Judging by all the emails I'm getting, I think it is already

Something for the Weekend, Sir? This may come as a total surprise to you but today is Black Friday. Yes! It crept up on us unawares without anyone mentioning it once.

Indeed, they mentioned it not once but at least a dozen times – each. But this year's Black Friday has a very different feel to those in recent years, especially here in Britain where it is still regarded as a relatively new Christmas shopping concept imported from the US.

For those who consider gift-shopping too tedious to contemplate, allow me to explain. Black Friday is like a New Year sale except that it's six weeks too early and the prices aren't any lower than they used to be. If the items are clothing, they will be woefully out of fashion. If the items are tech goods, they will be at least three years out of date.

If you're now thinking Black Friday is a stupid idea without any merit whatsoever to consumers, you've understood the concept perfectly.

So how is that different from Cyber Monday, you ask?

Well, as I understand it, Black Friday is when bellowing lardies burst into department stores, clamber over each other and get into fisticuffs over who's first to nab TV sets built in 2006, leftover games consoles and paving-stone laptops that nobody would remotely consider buying at any price on any other day of the year.

Cyber Monday, by contrast, is the one day each year that online retailers allocate for their servers to crash. To make it more entertaining, feeble promises of "great deals" on obsolete products are announced in order to attract a whole new wave of customers to experience these crashing servers too.

Now, given the relentless shift from high-street shopping to online – hastened by the fear of being elbowed in the face by a morbidly obese stranger hugging an underpowered microwave oven – there is an inevitable confusion between these two pre-Christmas shopping events. With many physical department stores ditching the concept because of bad publicity and the cost of having their staff hospitalised by psychopathic-pneumatic customers, practically all Black Friday activity looks to be pretty "cyber" anyway this year.

However, another reason Black Friday 2018 might feel a little lightweight in the UK is that our attention is focused elsewhere.

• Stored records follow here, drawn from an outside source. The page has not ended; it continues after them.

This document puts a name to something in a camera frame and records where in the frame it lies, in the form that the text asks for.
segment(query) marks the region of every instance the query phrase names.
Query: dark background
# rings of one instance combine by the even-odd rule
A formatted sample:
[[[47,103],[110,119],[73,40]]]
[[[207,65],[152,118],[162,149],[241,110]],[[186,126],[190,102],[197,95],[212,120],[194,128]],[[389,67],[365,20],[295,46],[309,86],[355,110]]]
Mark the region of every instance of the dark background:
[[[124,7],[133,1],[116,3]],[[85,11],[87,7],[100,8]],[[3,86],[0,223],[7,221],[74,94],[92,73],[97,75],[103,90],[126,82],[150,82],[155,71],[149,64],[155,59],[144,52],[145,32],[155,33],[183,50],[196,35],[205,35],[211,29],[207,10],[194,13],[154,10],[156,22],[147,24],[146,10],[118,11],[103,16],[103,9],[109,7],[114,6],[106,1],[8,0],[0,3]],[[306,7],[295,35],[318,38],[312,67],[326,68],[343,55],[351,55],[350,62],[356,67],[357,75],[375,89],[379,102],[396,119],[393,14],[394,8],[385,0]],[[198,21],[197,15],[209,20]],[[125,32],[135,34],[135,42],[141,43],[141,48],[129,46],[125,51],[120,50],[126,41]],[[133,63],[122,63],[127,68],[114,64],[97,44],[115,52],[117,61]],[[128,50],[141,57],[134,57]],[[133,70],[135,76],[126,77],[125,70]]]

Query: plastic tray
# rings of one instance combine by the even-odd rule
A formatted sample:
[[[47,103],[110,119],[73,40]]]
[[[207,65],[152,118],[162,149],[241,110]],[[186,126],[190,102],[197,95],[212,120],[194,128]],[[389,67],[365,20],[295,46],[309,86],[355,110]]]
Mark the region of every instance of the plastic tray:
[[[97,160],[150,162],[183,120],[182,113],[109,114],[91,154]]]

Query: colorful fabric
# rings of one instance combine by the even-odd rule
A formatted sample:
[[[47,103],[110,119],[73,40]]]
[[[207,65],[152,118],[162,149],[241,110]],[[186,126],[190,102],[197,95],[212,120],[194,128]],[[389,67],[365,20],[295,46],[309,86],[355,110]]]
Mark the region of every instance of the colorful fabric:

Instead of girding ourselves to tut-tut at the disgraceful behaviour of the poor and deprived who are desperate to grasp what they've been deceived into believing is a bargain, such seasonal frivolity has been nudged out of the headlines by something called Brexit.

I won't annoy local readers by exploring the pros and cons of quitting the European Union, nor bore international ones by examining its political and economic implications. All that matters is that Brexit has turned every Briton on either side of the debate into an indignant, humourless bastard. Indeed, I can barely recall the happier times before all this unpleasantness, when we simply thought of the European Continent as a quaint place where they spoke funny, waved their hands around a lot and sold curiously branded chocolate bars.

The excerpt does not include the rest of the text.